EXERCISE REQUIREMENTS:
Copy out the whole listing exactly as written, leaving the pictures behind.

+ + + + +

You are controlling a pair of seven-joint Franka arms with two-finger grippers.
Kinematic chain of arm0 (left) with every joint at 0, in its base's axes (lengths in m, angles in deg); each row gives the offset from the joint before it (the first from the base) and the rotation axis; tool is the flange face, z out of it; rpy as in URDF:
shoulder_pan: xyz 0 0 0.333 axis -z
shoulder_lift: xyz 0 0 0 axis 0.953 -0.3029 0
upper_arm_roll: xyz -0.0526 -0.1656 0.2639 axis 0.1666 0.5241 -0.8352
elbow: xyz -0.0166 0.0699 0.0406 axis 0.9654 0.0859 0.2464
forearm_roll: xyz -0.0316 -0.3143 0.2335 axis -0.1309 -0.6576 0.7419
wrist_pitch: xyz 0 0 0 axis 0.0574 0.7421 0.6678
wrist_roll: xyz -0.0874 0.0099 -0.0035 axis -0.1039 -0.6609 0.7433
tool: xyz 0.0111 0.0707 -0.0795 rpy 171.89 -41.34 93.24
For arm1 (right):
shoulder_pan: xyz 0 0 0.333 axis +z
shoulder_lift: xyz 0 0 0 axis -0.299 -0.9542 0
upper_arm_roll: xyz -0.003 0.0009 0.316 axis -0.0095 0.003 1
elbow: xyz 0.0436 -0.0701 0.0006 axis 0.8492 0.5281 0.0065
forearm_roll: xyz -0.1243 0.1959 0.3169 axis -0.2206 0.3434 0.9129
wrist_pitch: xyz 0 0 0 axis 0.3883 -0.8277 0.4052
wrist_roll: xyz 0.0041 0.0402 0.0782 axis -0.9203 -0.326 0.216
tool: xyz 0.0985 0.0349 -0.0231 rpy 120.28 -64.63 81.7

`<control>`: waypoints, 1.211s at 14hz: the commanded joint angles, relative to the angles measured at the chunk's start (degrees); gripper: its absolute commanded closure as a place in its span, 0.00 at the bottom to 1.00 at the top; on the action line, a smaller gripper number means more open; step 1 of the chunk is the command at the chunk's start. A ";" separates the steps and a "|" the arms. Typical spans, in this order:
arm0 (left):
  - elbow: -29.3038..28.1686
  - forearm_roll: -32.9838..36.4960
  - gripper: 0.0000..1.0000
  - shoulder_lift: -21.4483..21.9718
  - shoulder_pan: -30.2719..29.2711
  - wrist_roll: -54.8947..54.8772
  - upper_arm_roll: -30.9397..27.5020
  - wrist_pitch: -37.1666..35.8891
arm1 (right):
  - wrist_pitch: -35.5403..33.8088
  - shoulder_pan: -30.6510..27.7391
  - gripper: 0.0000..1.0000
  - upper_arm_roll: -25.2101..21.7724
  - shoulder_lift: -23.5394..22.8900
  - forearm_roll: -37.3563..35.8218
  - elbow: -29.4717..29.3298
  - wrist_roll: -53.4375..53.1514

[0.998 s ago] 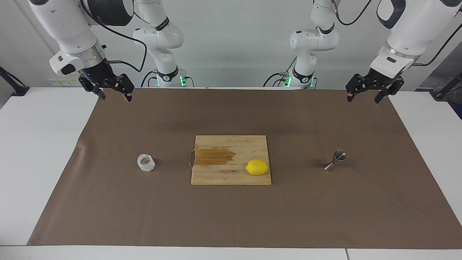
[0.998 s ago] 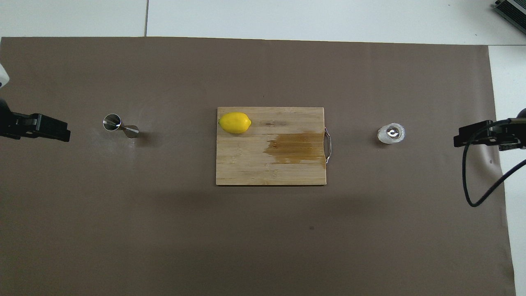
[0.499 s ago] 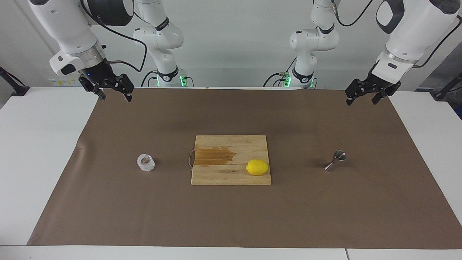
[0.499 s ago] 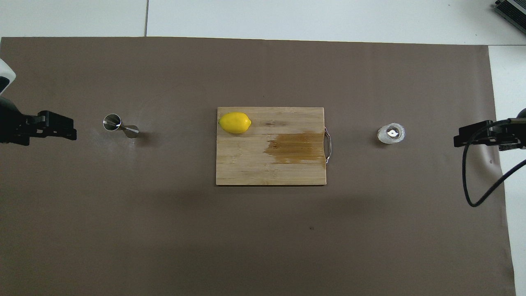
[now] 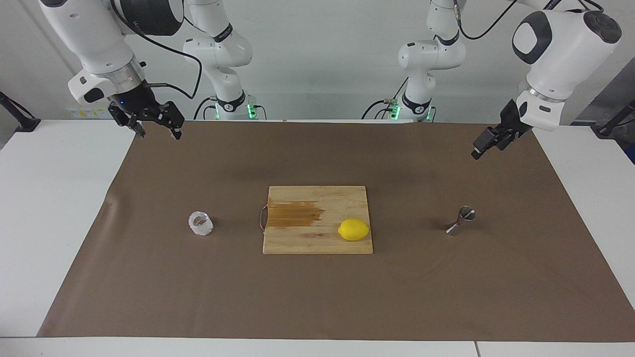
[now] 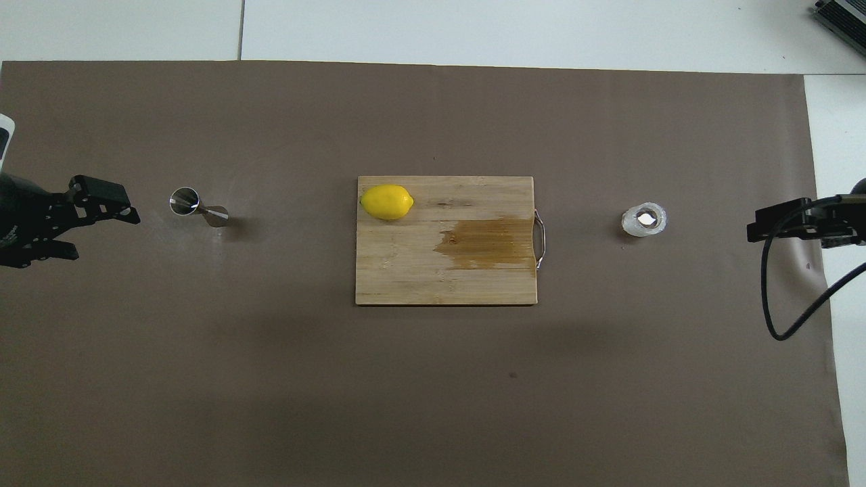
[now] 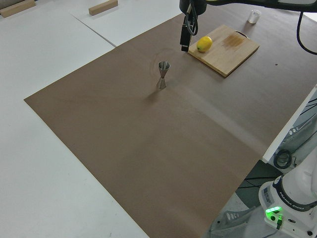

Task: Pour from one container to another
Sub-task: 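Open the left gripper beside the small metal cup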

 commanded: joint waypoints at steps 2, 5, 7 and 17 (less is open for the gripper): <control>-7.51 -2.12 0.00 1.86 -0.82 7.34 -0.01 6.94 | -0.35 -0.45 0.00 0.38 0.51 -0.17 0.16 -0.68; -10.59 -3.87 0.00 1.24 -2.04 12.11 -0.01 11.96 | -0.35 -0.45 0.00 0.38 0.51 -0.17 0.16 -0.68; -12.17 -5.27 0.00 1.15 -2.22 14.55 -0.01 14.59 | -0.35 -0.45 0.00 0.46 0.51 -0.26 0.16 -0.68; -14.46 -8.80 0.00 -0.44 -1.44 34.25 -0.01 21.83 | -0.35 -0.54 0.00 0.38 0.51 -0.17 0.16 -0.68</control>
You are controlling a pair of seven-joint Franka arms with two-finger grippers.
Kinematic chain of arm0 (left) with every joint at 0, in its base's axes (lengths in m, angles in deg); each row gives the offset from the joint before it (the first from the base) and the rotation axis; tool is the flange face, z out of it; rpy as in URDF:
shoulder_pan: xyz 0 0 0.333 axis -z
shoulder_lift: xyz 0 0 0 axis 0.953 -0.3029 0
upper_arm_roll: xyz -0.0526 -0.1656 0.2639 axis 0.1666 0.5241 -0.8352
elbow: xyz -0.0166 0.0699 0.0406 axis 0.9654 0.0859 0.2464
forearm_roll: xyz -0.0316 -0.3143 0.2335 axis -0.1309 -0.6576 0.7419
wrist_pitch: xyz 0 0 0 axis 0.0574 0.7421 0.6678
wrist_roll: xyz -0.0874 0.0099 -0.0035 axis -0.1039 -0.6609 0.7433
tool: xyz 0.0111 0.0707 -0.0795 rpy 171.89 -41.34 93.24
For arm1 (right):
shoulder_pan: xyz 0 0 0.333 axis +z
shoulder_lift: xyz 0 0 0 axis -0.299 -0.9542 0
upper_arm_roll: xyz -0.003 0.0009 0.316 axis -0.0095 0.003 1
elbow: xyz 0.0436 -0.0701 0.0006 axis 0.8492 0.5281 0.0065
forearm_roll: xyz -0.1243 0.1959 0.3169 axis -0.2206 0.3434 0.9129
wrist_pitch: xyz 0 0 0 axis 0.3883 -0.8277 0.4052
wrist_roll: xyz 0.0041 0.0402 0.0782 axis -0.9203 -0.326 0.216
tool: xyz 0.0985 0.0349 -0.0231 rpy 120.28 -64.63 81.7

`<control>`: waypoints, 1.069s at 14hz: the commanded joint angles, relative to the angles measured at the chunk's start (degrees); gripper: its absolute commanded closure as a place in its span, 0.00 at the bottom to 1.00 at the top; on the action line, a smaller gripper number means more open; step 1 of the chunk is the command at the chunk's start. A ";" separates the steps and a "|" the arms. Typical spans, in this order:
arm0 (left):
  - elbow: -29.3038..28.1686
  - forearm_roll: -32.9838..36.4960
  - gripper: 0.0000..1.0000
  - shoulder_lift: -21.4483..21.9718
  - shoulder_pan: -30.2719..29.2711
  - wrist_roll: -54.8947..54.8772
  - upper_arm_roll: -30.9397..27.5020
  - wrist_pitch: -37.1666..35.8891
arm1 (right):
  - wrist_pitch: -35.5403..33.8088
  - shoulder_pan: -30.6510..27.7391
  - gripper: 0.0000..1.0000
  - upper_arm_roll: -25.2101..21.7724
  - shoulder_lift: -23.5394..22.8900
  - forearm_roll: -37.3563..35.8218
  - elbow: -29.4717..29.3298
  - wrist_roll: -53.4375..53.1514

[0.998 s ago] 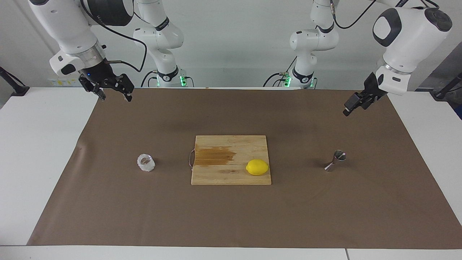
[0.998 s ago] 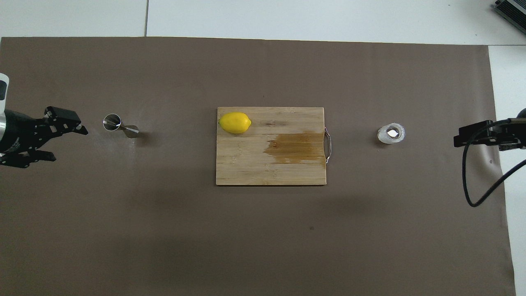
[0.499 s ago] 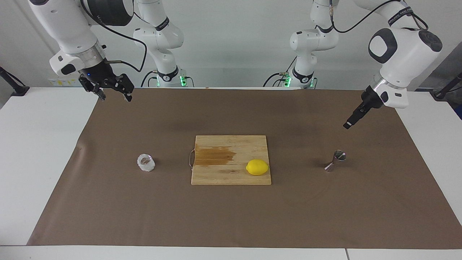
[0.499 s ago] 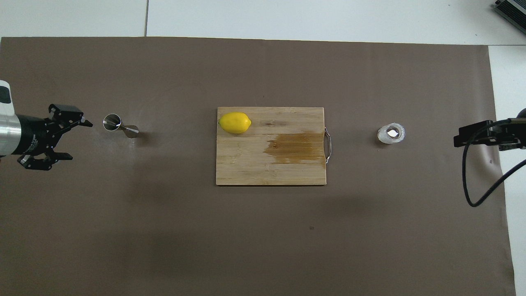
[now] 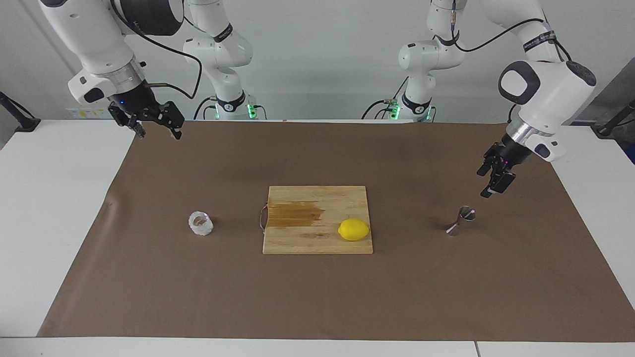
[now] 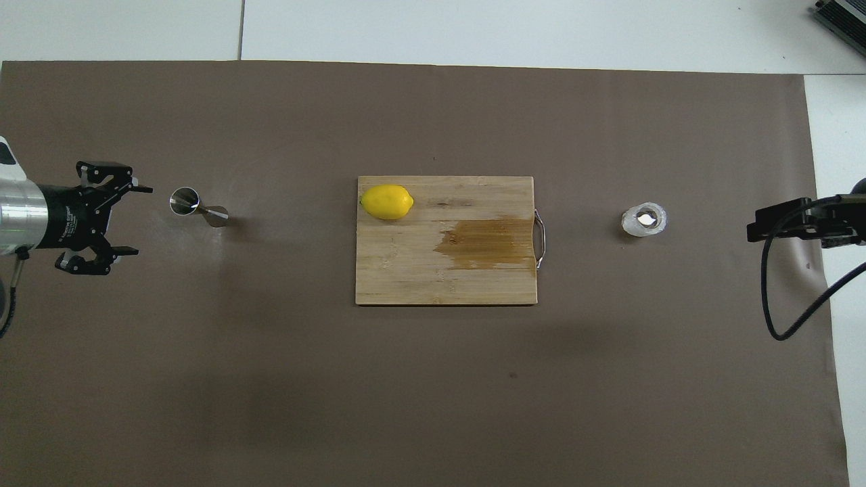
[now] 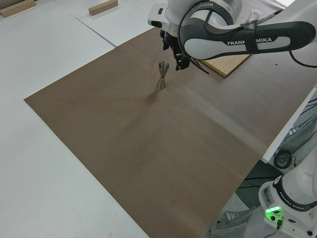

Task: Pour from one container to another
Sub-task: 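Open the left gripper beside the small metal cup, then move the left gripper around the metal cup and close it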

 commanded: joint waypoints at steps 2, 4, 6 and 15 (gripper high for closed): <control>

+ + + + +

OUTPUT OF THE TASK:
You are controlling a pair of seven-joint Franka arms with two-finger grippers.
Kinematic chain of arm0 (left) with every joint at 0, in its base's axes (lengths in m, angles in deg); each row gives the offset from the joint before it (the first from the base) and the rotation axis; tool is the flange face, z out of it; rpy as in URDF:
shoulder_pan: xyz 0 0 0.333 axis -z
shoulder_lift: xyz 0 0 0 axis 0.953 -0.3029 0
upper_arm_roll: xyz -0.0526 -0.1656 0.2639 axis 0.1666 0.5241 -0.8352
elbow: xyz -0.0166 0.0699 0.0406 axis 0.9654 0.0859 0.2464
forearm_roll: xyz -0.0316 -0.3143 0.2335 axis -0.1309 -0.6576 0.7419
wrist_pitch: xyz 0 0 0 axis 0.0574 0.7421 0.6678
wrist_roll: xyz -0.0874 0.0099 -0.0035 axis -0.1039 -0.6609 0.7433
tool: xyz 0.0111 0.0707 -0.0795 rpy 171.89 -41.34 93.24
For arm1 (right):
shoulder_pan: xyz 0 0 0.333 axis +z
shoulder_lift: xyz 0 0 0 axis -0.299 -0.9542 0
upper_arm_roll: xyz -0.003 0.0009 0.316 axis -0.0095 0.003 1
elbow: xyz 0.0436 -0.0701 0.0006 axis 0.8492 0.5281 0.0065
forearm_roll: xyz -0.1243 0.1959 0.3169 axis -0.2206 0.3434 0.9129
wrist_pitch: xyz 0 0 0 axis 0.3883 -0.8277 0.4052
wrist_roll: xyz 0.0041 0.0402 0.0782 axis -0.9203 -0.326 0.216
tool: xyz 0.0985 0.0349 -0.0231 rpy 120.28 -64.63 81.7

`<control>`: waypoints, 1.211s at 14hz: the commanded joint angles, relative to the angles measured at the chunk's start (degrees); gripper: its absolute commanded closure as a place in its span, 0.00 at the bottom to 1.00 at the top; on the action line, a smaller gripper number means more open; step 1 of the chunk is the command at the chunk's start. A ";" separates the steps and a "|" the arms. Typical spans, in this order:
arm0 (left):
  - elbow: -29.3038..28.1686
  - forearm_roll: -32.9838..36.4960
  - gripper: 0.0000..1.0000
  - shoulder_lift: -21.4483..21.9718
  - shoulder_pan: -30.2719..29.2711
  - wrist_roll: -54.8947..54.8772
  - upper_arm_roll: -30.9397..27.5020
  - wrist_pitch: -37.1666..35.8891
arm1 (right):
  - wrist_pitch: -35.5403..33.8088
  - shoulder_pan: -30.6510..27.7391
  - gripper: 0.0000..1.0000
  - upper_arm_roll: -25.2101..21.7724
  - shoulder_lift: -23.5394..22.8900
  - forearm_roll: -37.3563..35.8218
  - elbow: -29.4717..29.3298
  - wrist_roll: -53.4375..53.1514

[0.998 s ago] 
[0.998 s ago] 
[0.499 s ago] 
[0.499 s ago] 
[now] 
[now] 
[now] 

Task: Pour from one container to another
Sub-task: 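Open the left gripper beside the small metal cup
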
 commanded: joint waypoints at steps 2, 5, 7 and 17 (less is open for the gripper): <control>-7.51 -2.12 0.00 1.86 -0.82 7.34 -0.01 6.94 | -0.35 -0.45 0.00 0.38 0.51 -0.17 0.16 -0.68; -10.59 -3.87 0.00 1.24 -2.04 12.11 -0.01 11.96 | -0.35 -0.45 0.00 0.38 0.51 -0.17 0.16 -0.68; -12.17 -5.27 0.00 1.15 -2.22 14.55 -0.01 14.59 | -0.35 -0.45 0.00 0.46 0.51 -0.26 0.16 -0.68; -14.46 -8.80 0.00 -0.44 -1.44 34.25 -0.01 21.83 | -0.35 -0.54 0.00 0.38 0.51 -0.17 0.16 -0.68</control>
You are controlling a pair of seven-joint Franka arms with two-finger grippers.
Kinematic chain of arm0 (left) with every joint at 0, in its base's axes (lengths in m, angles in deg); each row gives the offset from the joint before it (the first from the base) and the rotation axis; tool is the flange face, z out of it; rpy as in URDF:
shoulder_pan: xyz 0 0 0.333 axis -z
shoulder_lift: xyz 0 0 0 axis 0.953 -0.3029 0
upper_arm_roll: xyz -0.0526 -0.1656 0.2639 axis 0.1666 0.5241 -0.8352
elbow: xyz -0.0166 0.0699 0.0406 axis 0.9654 0.0859 0.2464
forearm_roll: xyz -0.0316 -0.3143 0.2335 axis -0.1309 -0.6576 0.7419
wrist_pitch: xyz 0 0 0 axis 0.0574 0.7421 0.6678
wrist_roll: xyz -0.0874 0.0099 -0.0035 axis -0.1039 -0.6609 0.7433
tool: xyz 0.0111 0.0707 -0.0795 rpy 171.89 -41.34 93.24
For arm1 (right):
shoulder_pan: xyz 0 0 0.333 axis +z
shoulder_lift: xyz 0 0 0 axis -0.299 -0.9542 0
upper_arm_roll: xyz -0.003 0.0009 0.316 axis -0.0095 0.003 1
elbow: xyz 0.0436 -0.0701 0.0006 axis 0.8492 0.5281 0.0065
forearm_roll: xyz -0.1243 0.1959 0.3169 axis -0.2206 0.3434 0.9129
wrist_pitch: xyz 0 0 0 axis 0.3883 -0.8277 0.4052
wrist_roll: xyz 0.0041 0.0402 0.0782 axis -0.9203 -0.326 0.216
tool: xyz 0.0985 0.0349 -0.0231 rpy 120.28 -64.63 81.7

`<control>`: waypoints, 1.069s at 14hz: the commanded joint angles, relative to the angles measured at the chunk's start (degrees); gripper: its absolute commanded closure as a place in its span, 0.00 at the bottom to 1.00 at the top; on the action line, a smaller gripper number means more open; step 1 of the chunk is the command at the chunk's start. A ";" separates the steps and a "|" the arms. Typical spans, in this order:
arm0 (left):
  - elbow: -29.3038..28.1686
  - forearm_roll: -32.9838..36.4960
  - gripper: 0.0000..1.0000
  - shoulder_lift: -21.4483..21.9718
  - shoulder_pan: -30.2719..29.2711
  - wrist_roll: -54.8947..54.8772
  - upper_arm_roll: -30.9397..27.5020
  - wrist_pitch: -37.1666..35.8891
arm1 (right):
  - wrist_pitch: -35.5403..33.8088
  - shoulder_pan: -30.6510..27.7391
  - gripper: 0.0000..1.0000
  - upper_arm_roll: -25.2101..21.7724
  - shoulder_lift: -23.5394..22.8900
  - forearm_roll: -37.3563..35.8218
  - elbow: -29.4717..29.3298
  - wrist_roll: -53.4375..53.1514

[0.998 s ago] 
[0.998 s ago] 
[0.499 s ago] 
[0.499 s ago] 
[now] 
[now] 
[now] 

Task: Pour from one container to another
Sub-task: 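Open the left gripper beside the small metal cup, then move the left gripper around the metal cup and close it
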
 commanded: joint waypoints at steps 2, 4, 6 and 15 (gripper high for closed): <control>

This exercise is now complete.